Hoping someone has had a similar experience. I've been having couchdb
on my chef server crashing overnight. It seems like something around
the time of log rotation seems to cause an erlang heartbeat timeout
and couch doesn't always successfully respawn, even with
COUCHDB_RESPAWN_TIMEOUT=5 set in sysconfig. When it fails, it usually
looks like this in the stderr log:

heart_beat_kill_pid = 31808
heart_beat_timeout = 11
heart: Mon Aug 15 16:54:21 2011: Erlang has closed.
/usr/bin/couchdb: line 277: echo: write error: Broken pipe
heart: Mon Aug 15 16:54:22 2011: Executed "/usr/bin/couchdb -k". Terminating.

When it succeeds in respawning, it seems to look like this:

heart: Tue Aug 16 04:18:25 2011: heart-beat time-out.
heart: Tue Aug 16 04:18:26 2011: Executed "/usr/bin/couchdb -k". Terminating.
heart_beat_kill_pid = 4708
heart_beat_timeout = 11

I'm not convinced logrotation has anything to do with it though
because (1) I couldn't reproduce the failure by triggering a manual
log rotation (2) couchdb logrotation does a copy/truncate so it
shouldn't be apparent to the process at all.

I also saw some mention after a bit of googling that someone had a
respawning problem hours after db compaction. I have been running
compaction using chef-solo and the chef-server::default recipe from
Opscode but don't have enough data yet to draw any correlation.

This is on RHEL 5.6 with couchdb-0.11.2-2.el5 from Fedora EPEL.

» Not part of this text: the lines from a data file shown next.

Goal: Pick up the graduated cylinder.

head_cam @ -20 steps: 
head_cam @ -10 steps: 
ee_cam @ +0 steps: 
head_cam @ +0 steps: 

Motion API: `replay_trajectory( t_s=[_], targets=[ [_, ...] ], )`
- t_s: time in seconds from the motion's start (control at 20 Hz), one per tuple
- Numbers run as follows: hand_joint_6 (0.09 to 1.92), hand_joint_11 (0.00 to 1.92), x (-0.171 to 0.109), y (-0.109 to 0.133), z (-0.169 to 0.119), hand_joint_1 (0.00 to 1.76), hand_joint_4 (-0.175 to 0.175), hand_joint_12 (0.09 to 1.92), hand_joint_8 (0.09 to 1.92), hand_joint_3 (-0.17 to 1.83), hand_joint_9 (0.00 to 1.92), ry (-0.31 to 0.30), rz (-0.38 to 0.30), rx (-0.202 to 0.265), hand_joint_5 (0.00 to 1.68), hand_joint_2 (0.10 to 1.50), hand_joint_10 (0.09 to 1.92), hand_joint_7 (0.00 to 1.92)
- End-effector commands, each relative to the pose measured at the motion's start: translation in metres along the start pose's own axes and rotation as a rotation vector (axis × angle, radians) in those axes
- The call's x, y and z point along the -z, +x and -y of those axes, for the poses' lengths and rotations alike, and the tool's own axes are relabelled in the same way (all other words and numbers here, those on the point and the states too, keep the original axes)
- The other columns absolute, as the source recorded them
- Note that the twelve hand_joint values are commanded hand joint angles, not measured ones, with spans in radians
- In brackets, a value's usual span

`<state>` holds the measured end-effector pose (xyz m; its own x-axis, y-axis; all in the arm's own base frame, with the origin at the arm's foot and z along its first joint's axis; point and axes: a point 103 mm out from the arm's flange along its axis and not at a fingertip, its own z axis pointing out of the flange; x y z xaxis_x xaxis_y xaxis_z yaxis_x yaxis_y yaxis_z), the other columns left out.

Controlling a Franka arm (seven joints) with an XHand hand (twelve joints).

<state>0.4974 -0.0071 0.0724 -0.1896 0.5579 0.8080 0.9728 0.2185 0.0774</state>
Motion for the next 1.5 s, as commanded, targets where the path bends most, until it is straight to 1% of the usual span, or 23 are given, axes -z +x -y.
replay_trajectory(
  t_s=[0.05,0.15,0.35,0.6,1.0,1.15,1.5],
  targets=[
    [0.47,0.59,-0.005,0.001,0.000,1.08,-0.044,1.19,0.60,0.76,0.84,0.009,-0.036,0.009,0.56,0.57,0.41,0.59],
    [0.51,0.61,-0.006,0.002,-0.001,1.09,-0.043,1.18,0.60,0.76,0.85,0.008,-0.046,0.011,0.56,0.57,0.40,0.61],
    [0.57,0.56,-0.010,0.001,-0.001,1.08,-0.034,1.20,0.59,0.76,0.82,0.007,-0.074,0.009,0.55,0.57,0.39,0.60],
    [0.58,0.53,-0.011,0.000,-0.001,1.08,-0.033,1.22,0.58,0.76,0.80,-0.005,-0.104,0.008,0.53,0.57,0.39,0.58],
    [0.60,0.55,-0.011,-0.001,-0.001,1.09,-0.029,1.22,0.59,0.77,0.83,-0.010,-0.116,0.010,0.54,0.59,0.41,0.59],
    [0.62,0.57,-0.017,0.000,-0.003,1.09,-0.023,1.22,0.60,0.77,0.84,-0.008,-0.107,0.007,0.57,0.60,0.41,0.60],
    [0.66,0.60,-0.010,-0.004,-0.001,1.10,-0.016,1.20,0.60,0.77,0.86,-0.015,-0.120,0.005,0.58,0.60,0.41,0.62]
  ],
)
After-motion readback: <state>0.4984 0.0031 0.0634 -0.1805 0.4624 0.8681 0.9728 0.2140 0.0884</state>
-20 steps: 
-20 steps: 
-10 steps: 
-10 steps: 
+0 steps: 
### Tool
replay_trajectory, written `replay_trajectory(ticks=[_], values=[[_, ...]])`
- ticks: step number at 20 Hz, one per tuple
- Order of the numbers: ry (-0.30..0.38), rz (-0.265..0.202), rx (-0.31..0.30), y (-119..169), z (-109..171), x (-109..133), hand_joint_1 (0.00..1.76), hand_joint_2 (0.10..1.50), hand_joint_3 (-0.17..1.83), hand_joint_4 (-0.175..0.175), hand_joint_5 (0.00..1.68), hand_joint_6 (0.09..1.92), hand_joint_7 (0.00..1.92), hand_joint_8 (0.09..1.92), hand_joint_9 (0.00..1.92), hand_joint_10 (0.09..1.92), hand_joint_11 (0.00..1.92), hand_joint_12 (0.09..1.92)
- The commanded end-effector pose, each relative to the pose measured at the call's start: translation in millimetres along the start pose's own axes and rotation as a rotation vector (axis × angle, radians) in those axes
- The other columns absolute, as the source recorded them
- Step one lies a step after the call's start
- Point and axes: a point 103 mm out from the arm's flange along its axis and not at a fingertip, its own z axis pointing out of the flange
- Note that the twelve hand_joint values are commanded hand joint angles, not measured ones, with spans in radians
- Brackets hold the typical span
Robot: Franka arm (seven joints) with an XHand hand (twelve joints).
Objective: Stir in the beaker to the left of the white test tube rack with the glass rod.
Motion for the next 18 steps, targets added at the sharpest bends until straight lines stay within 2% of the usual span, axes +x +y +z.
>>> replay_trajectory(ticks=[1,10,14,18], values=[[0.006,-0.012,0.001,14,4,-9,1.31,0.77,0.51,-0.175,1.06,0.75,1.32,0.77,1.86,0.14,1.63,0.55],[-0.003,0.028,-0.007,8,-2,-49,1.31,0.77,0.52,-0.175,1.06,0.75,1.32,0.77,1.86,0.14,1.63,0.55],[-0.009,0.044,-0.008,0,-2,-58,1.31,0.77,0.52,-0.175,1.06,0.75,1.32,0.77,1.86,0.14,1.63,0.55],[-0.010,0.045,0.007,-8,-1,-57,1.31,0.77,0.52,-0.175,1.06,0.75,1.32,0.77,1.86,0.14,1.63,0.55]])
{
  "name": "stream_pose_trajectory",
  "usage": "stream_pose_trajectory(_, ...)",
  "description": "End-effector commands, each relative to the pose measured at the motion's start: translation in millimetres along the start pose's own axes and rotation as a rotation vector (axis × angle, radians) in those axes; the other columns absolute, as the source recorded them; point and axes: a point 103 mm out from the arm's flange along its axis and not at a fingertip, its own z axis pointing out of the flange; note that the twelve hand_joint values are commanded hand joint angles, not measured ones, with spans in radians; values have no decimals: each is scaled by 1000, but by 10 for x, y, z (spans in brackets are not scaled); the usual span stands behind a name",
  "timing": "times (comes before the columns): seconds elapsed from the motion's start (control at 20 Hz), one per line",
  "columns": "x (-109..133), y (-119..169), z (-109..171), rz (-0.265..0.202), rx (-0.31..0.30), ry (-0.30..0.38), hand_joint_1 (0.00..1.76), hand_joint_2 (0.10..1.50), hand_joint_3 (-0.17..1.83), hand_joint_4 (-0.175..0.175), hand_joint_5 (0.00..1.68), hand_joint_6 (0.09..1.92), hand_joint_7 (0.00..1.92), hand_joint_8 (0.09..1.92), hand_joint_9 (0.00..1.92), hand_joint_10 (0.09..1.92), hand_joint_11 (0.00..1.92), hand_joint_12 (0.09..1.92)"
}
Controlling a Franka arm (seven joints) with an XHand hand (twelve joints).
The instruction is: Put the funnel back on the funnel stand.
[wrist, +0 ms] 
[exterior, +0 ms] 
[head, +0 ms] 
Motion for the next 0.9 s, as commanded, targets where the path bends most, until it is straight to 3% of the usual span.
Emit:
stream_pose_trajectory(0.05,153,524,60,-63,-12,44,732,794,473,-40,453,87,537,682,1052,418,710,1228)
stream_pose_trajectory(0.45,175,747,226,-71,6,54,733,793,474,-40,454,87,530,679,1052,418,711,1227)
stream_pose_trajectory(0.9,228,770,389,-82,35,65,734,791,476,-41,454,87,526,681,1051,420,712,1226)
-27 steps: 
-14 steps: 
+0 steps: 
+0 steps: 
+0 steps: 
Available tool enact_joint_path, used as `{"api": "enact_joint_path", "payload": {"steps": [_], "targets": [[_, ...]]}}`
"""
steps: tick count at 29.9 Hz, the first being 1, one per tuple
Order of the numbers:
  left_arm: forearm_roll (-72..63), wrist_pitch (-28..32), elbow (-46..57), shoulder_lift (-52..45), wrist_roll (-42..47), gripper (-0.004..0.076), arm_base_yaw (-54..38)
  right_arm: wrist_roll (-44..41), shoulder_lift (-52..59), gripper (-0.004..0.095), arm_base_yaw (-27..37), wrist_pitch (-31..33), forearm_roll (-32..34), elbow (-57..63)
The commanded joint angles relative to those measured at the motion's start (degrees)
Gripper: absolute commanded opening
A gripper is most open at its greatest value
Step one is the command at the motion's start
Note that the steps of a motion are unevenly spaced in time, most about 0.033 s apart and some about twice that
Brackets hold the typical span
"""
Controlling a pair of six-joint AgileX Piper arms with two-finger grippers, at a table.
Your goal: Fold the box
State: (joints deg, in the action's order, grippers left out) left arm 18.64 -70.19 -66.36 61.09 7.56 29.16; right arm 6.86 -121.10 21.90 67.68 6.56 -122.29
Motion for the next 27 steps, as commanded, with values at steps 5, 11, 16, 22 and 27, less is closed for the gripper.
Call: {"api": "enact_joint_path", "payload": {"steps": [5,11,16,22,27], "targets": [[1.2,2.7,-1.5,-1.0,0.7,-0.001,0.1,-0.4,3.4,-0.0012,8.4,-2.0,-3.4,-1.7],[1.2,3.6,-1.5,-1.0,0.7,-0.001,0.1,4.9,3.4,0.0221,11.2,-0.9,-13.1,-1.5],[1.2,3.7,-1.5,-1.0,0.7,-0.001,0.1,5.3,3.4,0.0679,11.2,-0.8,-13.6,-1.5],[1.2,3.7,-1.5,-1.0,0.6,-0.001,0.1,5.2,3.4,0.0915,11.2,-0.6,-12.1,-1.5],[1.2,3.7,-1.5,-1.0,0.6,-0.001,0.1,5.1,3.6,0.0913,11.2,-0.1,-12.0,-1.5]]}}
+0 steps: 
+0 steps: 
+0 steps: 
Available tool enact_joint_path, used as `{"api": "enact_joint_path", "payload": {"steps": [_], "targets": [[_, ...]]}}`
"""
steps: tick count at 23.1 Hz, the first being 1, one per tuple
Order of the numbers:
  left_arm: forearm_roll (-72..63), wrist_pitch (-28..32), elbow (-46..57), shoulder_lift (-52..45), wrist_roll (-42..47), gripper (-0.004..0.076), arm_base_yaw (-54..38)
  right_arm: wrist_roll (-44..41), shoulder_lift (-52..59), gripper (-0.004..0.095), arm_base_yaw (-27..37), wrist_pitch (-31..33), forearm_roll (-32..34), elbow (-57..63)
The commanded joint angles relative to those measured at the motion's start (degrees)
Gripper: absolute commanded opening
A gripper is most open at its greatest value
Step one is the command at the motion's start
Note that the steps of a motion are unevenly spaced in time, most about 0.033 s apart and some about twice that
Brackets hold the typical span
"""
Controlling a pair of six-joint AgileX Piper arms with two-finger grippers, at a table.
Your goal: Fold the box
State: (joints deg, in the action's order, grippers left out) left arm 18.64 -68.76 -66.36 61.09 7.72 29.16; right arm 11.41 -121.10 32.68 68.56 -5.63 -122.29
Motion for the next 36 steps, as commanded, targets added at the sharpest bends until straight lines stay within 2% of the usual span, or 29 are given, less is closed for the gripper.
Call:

Anyone see anything like this?

Thanks,

KC Braunschweig

erlang-R12B-5.10.el5

Ah, ya that looks likely. Will move to RHEL 6.1 soon which will provide:

erlang-R14B-0.5
couchdb-1.0.2-8

Hopefully that'll resolve it. Wondering if there shouldn't be erlang

= R13B on the server requirements doc?
(http://wiki.opscode.com/display/chef/Installation) and/or mention of
this bug on the couchdb administration page?
(http://wiki.opscode.com/display/chef/CouchDB+Administration+for+Chef+Server)

Thanks, will report back after trial w/ newer versions.

KC

On Tue, Aug 16, 2011 at 11:38 AM, Adam Jacob adam@opscode.com wrote:

What version of erlang are you using, KC?

[COUCHDB-275] couch crashes erlang vm under heavy load - ASF JIRA

Is the relevant bug, and you should see this fixed by using Erlang R13B.

Similarly, you probably want to move to a more recent couchdb.